Research released today by Steria reveals that despite the apparent growth in digital advertising, physical advertising still exerts a greater influence when it comes to consumer purchasing decisions.
The research, conducted by YouGov, revealed the limited influence of paid-for digital advertising compared to traditional forms of marketing. In-store advertising was cited as an influence on purchasing decisions by 28% of respondents, while newspaper and magazine adverts were identified by 27%. In comparison, 18% were influenced by online advertising, 9% by ads on social networks while the figure for mobile ads was just 7%.
However, while advertising on social media failed to exert much influence over respondents, recommendations from friends did. The research found that it is human opinions that count most for our purchasing decisions – the views of friends were seen as the most influential factor, chosen by 57% of respondents, while 40% of respondents said they were even influenced by people they don’t know, whether they heard the views in person or saw them online. If broken down by age, this figure was significantly higher from those respondents aged 18 to 24 (54%) and 25 to 34 (58%), indicating a significant generational shift from those aged 55 and over. In this age category, only 26% said they were influenced by people they don’t know, with a clear majority (71%) saying that strangers exerted little or no influence over their purchasing decisions.

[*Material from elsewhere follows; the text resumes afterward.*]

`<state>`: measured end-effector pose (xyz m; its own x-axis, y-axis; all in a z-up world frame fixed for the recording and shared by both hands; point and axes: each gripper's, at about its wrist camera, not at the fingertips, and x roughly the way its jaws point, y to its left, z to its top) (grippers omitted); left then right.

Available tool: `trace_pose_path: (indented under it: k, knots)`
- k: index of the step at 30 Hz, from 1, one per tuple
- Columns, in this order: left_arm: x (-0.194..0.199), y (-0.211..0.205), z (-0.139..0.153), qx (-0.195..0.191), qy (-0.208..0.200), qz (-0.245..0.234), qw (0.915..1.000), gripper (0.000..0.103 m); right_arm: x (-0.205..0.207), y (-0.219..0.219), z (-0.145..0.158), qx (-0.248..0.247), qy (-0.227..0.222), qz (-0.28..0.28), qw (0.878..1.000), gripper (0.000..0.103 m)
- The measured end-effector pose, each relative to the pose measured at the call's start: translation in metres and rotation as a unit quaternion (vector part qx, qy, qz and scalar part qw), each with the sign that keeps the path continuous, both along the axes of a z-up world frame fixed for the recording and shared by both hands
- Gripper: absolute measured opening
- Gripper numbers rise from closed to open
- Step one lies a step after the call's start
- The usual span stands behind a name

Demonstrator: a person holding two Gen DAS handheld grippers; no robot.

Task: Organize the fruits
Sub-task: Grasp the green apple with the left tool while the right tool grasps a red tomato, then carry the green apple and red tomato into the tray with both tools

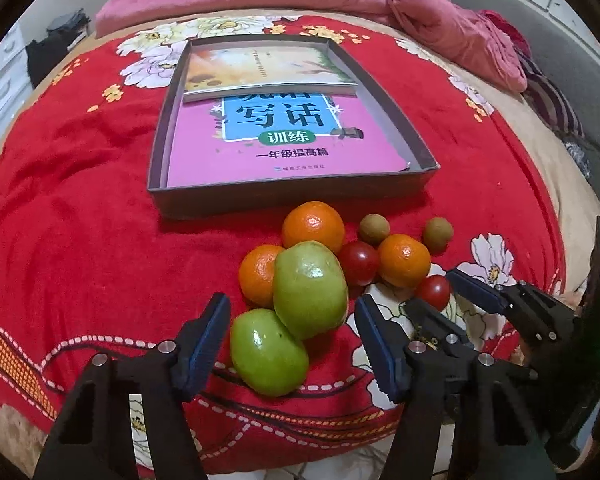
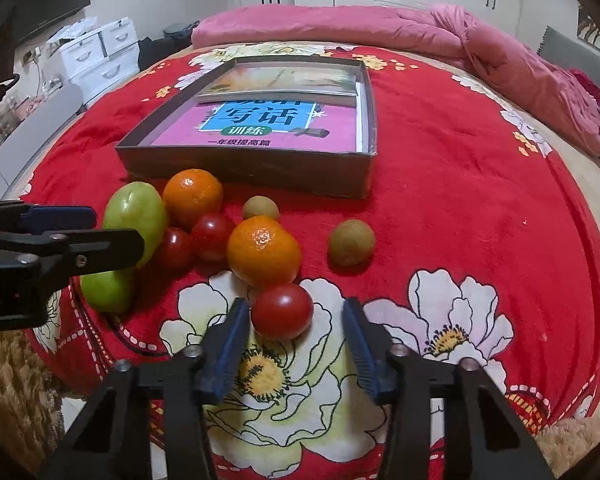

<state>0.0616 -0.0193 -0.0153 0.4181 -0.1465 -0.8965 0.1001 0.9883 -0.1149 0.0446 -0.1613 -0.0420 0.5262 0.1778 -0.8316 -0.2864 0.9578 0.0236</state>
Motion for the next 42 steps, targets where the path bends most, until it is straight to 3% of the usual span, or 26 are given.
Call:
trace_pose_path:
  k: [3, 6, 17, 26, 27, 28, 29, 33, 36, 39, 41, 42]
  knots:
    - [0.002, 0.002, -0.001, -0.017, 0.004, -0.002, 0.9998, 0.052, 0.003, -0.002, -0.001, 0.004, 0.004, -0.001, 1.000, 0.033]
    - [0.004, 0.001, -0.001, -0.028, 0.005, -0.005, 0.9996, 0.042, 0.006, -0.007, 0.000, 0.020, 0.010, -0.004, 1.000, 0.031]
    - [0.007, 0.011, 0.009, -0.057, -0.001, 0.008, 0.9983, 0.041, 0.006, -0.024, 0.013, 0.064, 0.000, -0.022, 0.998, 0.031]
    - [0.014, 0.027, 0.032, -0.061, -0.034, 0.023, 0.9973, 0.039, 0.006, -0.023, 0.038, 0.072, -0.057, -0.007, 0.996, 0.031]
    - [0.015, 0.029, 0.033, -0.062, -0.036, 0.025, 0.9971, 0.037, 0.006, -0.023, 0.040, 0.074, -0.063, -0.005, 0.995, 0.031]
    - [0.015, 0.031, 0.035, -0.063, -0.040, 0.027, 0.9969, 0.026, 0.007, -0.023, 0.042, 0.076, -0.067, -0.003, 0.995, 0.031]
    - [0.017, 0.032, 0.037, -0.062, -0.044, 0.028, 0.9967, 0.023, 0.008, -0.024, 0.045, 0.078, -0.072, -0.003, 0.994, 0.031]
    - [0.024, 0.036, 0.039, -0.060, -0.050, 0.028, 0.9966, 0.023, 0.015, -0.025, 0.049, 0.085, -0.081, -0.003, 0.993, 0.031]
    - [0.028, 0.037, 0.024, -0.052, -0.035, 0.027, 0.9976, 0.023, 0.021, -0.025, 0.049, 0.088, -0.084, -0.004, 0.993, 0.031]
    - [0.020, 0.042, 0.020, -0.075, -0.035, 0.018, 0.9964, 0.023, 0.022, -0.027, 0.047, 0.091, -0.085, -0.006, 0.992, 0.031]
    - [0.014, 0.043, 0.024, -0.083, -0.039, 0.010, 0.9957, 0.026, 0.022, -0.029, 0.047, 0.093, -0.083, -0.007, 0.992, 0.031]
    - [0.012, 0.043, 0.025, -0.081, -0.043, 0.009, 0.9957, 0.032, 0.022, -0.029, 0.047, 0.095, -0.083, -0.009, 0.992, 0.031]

Geraint Evans, multichannel director at Steria said: “Rather than suggest that we replace one sort of marketing with another, today’s findings illustrate just how versatile the modern marketer has to be. Consumer buying behaviour differs greatly depending on factors like age, location and gender. Companies wishing to get an edge over the competition will need to show a clear understanding of both online and offline channels, and how consumers best respond to them. Part of this means providing appropriate tools and functionality to make the shopping experience as quick and easy as possible.”